5 Feet of Fury

George Jonas is smarter than you are

He writes:

On Monday the province of Ontario announced it is paying $6.5-million to Steven Truscott in compensation for nearly hanging him about 50 years ago. Back then all except a handful of people believed that Truscott, 14 in 1959, raped and killed 12-year-old Lynne Harper. Today all except a handful of people believe that he didn’t.

Did some cutting-edge science, such as DNA, change our minds? Or did somebody confess? Not really. What changed was the zeitgeist, the spirit of the times. That’s how we saw it then, and that’s how we see it today.

(…)

At the time, several correspondents wrote to say that it was unseemly, even impertinent, for journalists, writers, TV-types, maverick lawyers, or crusading activists not to acquiesce in jury verdicts or appellate court opinions. How did dissenting scribblers such as Kay and me — or Isabel Lebourdais, whose 1966 book was the first to champion Truscott’s innocence — have the gall to question the authorities? Who did we think we were?

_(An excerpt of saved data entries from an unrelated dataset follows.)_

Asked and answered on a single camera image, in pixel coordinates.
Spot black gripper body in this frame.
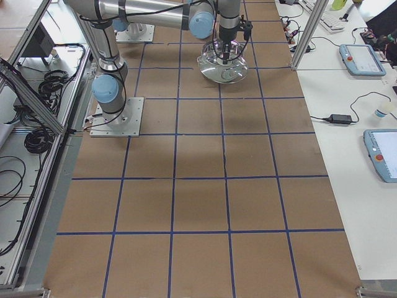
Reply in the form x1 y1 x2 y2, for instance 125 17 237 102
218 18 239 43

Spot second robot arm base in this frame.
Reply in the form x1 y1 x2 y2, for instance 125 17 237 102
112 19 146 38

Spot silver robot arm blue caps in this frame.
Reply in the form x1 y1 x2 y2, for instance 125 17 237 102
69 1 245 115

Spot white keyboard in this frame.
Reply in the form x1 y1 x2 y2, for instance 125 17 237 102
299 0 345 34

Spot green bottle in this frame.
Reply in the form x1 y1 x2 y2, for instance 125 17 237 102
331 0 347 11

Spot black power adapter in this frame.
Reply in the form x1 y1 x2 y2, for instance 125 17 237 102
323 114 354 125

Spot upper blue teach pendant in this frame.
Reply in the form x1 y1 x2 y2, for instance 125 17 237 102
339 44 386 76

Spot blue teach pendant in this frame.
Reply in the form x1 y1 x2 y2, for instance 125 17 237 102
339 44 386 76
363 129 396 183

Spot white paper cup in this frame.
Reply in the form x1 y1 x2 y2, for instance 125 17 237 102
375 102 395 119

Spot lower blue teach pendant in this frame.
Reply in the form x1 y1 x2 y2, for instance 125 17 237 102
363 129 396 183

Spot aluminium diagonal strut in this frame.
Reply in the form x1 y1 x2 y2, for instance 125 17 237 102
1 58 65 135

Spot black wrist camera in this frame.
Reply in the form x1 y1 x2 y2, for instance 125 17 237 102
240 19 253 42

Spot aluminium frame post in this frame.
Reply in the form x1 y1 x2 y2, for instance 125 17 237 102
290 0 328 70

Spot coiled black cables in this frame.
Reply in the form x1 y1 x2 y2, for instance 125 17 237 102
38 70 75 103

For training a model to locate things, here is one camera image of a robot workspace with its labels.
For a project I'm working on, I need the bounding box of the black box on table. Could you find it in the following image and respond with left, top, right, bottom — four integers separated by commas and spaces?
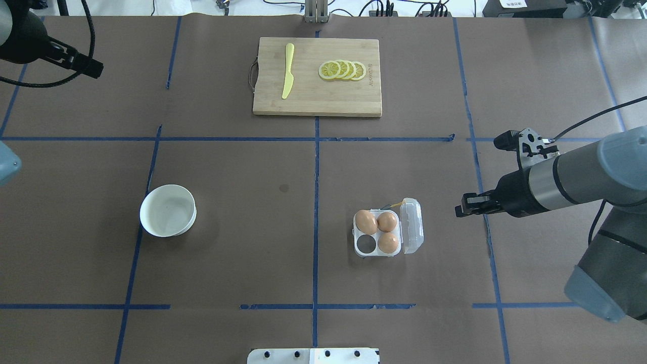
482, 1, 568, 18

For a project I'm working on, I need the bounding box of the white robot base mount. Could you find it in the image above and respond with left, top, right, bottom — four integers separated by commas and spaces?
247, 347, 381, 363

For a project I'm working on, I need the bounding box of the brown egg front slot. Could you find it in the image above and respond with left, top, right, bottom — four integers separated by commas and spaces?
378, 232, 399, 254

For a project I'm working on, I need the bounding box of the white round bowl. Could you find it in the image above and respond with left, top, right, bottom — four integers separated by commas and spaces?
139, 184, 197, 238

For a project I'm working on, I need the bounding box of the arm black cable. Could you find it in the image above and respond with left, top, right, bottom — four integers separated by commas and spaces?
551, 96, 647, 142

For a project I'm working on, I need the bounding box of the green yellow rubber band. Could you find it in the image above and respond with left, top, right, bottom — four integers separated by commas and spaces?
380, 200, 406, 210

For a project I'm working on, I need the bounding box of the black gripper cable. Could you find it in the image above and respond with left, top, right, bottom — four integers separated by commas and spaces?
0, 0, 97, 89

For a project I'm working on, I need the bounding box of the yellow plastic knife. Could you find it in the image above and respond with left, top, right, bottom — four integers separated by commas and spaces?
282, 43, 295, 100

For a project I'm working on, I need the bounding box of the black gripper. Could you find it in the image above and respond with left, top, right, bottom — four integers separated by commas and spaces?
1, 10, 104, 79
454, 170, 537, 217

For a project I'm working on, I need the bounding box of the brown egg rear slot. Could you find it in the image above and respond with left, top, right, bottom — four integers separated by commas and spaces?
377, 210, 398, 233

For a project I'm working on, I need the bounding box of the aluminium frame post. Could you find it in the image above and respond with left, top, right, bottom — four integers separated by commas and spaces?
304, 0, 330, 23

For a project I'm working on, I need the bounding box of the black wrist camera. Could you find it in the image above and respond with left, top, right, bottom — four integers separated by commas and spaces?
493, 127, 560, 170

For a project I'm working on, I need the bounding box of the bamboo cutting board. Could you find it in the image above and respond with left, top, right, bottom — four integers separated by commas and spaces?
253, 37, 382, 118

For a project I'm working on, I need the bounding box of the brown egg from bowl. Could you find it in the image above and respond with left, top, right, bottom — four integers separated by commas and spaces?
354, 210, 378, 235

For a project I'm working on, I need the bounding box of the brown egg slot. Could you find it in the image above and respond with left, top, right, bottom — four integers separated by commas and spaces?
377, 210, 398, 233
378, 232, 399, 254

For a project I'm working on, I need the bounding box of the clear plastic egg box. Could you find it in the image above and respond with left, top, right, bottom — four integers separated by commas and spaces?
352, 198, 425, 258

“If a competent court makes a finding,” an acquaintance said to me around that time, “I consider the matter settled. Are you telling me I am wrong?”

(…)

But acquiescing uncritically in the last word of duly constituted authorities means acquiescing uncritically in a miscarriage of justice. It means acquiescing in the wrongful arrest of a Susan Nelles or the wrongful conviction of a Donald Marshall Jr., a Thomas Sophonow, a David Milgaard, a Guy Paul Morin, and many others. It means, as we will discover one day, acquiescing in the wrongful conviction of Conrad Black.